Within the material below, filter for lines that hold the word "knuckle".

(Listed entries):
——

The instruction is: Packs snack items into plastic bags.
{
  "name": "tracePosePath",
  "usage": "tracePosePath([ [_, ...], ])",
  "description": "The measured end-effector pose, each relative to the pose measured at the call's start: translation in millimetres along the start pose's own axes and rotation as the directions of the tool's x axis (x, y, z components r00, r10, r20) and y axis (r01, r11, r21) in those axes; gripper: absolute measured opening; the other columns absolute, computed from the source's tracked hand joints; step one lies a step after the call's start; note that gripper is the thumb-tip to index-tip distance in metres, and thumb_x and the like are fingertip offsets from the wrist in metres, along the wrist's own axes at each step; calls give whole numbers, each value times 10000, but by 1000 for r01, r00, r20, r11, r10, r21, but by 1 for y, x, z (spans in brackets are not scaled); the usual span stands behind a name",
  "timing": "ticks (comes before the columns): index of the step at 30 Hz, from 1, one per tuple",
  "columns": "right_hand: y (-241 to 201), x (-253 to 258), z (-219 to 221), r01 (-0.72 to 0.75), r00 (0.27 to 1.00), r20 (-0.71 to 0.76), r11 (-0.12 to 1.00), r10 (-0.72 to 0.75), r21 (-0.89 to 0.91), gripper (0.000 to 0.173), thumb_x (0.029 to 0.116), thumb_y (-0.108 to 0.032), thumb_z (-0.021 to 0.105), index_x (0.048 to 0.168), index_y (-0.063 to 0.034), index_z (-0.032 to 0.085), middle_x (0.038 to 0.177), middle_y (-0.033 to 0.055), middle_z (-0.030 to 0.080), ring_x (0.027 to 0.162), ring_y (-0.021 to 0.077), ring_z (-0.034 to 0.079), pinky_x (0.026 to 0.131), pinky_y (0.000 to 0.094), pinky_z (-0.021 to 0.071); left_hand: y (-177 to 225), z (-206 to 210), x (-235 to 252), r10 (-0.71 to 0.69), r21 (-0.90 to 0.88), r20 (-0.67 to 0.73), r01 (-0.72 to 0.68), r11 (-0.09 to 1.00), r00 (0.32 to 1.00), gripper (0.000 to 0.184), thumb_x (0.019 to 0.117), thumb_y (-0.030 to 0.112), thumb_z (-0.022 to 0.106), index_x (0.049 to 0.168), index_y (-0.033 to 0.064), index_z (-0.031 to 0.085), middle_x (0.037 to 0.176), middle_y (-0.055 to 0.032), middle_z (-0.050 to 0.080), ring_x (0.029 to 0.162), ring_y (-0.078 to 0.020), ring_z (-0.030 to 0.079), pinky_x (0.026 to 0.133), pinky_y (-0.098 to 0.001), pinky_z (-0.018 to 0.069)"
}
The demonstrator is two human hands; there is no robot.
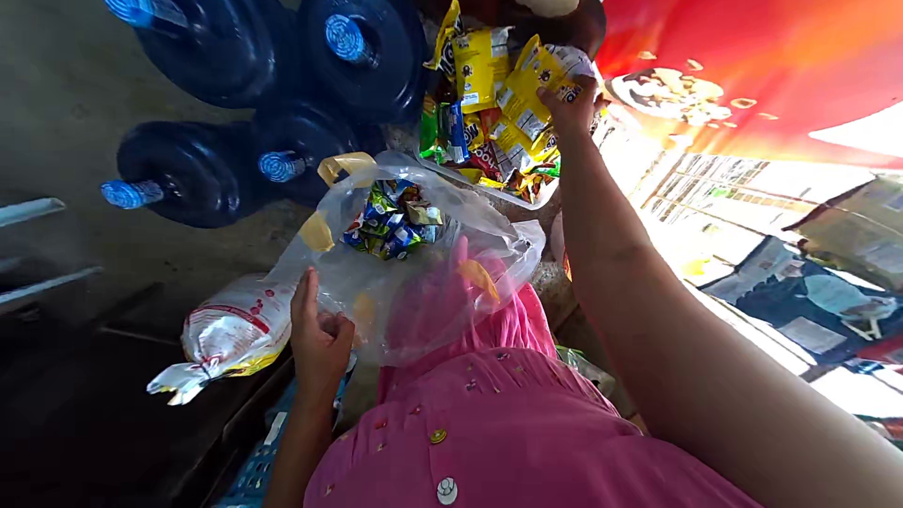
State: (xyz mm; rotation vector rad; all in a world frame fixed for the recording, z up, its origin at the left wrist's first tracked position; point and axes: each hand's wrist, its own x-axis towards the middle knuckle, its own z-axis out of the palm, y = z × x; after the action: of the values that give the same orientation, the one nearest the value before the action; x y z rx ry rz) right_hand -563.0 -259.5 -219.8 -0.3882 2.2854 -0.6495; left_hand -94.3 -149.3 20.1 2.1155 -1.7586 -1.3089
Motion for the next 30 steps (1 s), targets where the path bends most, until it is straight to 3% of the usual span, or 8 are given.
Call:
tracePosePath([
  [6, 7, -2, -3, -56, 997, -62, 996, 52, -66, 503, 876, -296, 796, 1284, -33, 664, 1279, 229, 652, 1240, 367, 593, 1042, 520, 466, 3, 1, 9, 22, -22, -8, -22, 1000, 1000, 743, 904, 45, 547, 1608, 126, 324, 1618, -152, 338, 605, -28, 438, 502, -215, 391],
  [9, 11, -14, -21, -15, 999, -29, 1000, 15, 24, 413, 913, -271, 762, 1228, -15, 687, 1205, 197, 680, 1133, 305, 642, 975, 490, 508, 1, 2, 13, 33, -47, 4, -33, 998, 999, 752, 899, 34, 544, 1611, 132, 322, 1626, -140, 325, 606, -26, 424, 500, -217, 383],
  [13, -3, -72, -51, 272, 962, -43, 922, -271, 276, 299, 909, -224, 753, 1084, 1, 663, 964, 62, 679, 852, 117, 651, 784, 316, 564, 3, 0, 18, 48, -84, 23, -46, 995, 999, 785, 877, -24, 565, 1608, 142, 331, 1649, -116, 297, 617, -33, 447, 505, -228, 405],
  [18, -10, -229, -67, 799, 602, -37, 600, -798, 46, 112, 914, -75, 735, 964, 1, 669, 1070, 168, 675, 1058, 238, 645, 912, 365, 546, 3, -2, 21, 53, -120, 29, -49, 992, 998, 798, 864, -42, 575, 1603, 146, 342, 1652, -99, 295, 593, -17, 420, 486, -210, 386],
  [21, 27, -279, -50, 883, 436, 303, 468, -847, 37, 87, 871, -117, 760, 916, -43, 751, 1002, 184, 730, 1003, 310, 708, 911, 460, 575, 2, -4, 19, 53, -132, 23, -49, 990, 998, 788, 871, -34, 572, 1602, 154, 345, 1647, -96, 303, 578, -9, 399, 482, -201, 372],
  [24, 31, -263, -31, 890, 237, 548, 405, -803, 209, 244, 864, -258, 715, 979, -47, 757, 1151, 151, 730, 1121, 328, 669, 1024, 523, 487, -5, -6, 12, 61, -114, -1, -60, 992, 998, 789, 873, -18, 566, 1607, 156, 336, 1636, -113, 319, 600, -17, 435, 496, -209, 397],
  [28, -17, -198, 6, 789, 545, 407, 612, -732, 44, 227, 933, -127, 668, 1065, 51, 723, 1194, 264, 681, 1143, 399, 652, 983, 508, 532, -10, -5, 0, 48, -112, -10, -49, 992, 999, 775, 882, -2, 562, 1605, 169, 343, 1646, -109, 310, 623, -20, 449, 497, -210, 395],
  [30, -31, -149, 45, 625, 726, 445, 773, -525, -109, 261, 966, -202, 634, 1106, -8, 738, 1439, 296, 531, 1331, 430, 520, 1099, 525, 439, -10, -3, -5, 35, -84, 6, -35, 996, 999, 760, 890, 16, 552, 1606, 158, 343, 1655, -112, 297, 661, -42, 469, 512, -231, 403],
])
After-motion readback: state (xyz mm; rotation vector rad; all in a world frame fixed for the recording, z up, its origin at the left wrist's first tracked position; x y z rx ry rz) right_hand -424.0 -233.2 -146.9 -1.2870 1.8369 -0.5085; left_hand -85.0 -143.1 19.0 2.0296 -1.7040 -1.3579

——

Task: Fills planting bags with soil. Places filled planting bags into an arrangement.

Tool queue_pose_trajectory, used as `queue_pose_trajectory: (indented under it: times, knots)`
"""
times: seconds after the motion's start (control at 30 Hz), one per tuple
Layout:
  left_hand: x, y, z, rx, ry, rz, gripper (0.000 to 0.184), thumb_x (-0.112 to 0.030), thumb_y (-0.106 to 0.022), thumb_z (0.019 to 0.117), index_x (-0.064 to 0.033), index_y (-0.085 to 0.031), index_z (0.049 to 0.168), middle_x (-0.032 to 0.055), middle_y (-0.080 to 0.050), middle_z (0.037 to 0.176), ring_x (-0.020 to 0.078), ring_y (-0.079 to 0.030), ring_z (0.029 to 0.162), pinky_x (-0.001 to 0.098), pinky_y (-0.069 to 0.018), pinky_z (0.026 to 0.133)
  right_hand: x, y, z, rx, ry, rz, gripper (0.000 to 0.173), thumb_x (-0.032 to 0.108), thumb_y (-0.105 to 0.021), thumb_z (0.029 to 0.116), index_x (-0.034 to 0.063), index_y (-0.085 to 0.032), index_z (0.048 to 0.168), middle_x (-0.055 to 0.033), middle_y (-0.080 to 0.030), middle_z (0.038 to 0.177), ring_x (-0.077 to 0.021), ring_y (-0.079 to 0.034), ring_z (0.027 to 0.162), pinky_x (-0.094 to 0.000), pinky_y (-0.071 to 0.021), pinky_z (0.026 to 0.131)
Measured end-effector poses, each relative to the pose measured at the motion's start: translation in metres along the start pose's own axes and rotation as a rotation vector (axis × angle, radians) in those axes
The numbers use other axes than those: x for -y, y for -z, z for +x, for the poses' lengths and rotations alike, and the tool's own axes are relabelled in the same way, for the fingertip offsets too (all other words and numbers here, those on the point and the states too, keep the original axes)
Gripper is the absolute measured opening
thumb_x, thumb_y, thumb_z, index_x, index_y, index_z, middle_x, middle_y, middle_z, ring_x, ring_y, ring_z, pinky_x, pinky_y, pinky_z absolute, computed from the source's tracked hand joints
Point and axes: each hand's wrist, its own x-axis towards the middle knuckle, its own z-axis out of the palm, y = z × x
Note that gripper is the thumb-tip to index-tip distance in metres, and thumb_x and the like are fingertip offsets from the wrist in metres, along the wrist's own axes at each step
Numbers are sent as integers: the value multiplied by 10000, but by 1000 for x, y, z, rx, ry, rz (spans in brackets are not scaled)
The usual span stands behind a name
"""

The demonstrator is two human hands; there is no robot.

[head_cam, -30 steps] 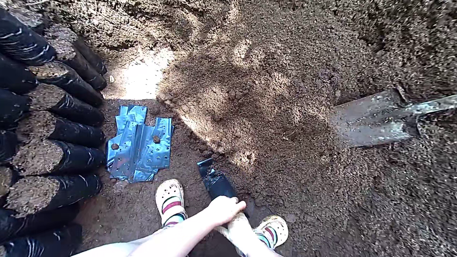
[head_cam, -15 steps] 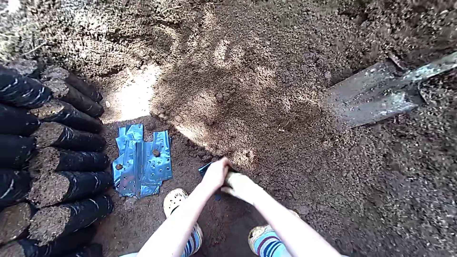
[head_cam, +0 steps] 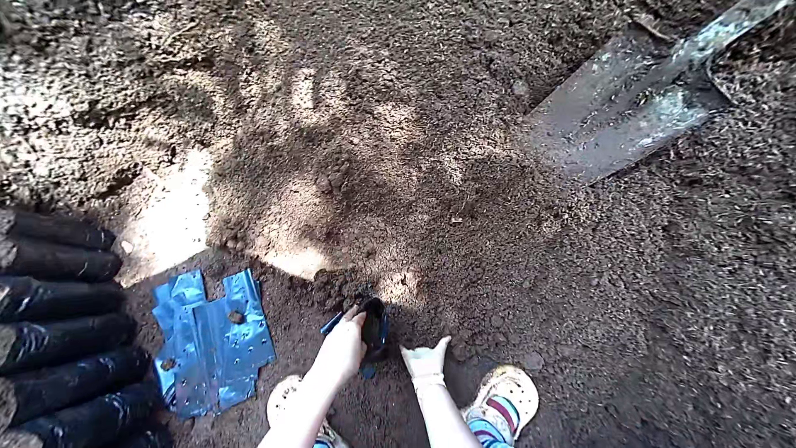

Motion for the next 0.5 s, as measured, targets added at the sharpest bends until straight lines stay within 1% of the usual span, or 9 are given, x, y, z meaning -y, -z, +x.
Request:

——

(Response for this exercise):
State: (xyz mm; rotation vector rad; all in a world frame fixed for the recording, z up, its origin at the left wrist's first tracked position; point and axes: each hand's wrist, its own x-axis towards the middle knuckle, its own z-axis out of the palm, y = z × x; after the action: of the values that give the same orientation, the one nearest the value before the action; x y z rx ry rz) right_hand -563.0 -259.5 -219.8 -0.3882 2.2854 -0.6495; left_hand -94.3 -149.3 20.1 2.1155 -1.7586 -1.3089
Point and axes: each hand's wrist, its own x-axis towards the middle knuckle, its own z-axis out of the palm, y = z × x

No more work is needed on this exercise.